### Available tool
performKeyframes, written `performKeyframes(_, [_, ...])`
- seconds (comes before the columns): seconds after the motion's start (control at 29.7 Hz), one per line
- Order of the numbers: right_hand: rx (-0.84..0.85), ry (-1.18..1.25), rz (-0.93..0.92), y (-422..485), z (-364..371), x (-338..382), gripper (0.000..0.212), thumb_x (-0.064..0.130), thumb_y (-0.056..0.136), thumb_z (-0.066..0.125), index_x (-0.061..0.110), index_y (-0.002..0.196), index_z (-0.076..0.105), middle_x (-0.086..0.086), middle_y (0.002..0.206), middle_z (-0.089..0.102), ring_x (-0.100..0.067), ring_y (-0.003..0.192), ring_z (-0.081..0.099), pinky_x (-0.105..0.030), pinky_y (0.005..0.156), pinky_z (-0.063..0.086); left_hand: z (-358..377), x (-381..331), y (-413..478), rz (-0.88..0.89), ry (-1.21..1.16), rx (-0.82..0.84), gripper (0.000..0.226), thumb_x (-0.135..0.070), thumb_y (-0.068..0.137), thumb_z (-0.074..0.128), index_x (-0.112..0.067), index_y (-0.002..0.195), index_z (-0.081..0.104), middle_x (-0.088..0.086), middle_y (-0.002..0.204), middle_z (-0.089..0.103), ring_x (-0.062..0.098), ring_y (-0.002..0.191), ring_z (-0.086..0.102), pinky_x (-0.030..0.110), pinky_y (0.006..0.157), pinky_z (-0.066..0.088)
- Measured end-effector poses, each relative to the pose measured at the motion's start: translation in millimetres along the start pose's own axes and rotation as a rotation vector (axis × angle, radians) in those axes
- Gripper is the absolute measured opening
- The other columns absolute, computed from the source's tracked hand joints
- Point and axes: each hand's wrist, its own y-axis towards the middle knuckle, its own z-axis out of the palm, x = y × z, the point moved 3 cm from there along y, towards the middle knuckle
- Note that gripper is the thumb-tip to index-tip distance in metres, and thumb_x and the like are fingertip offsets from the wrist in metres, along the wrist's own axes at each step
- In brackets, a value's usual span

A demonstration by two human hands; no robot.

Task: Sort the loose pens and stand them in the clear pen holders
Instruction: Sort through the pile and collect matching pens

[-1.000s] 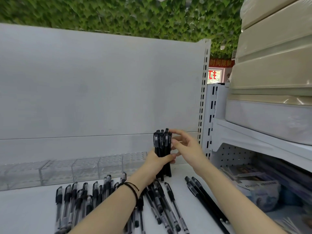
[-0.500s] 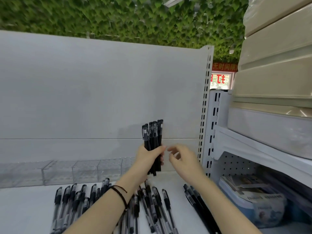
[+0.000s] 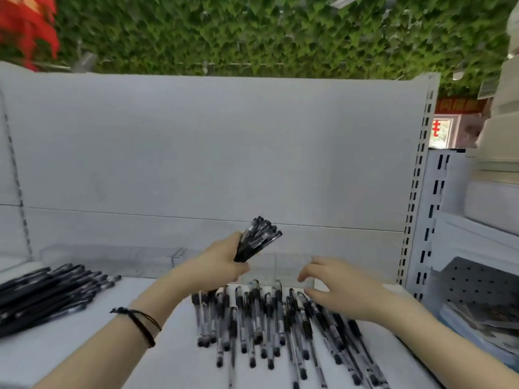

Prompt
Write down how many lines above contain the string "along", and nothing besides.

Answer space
3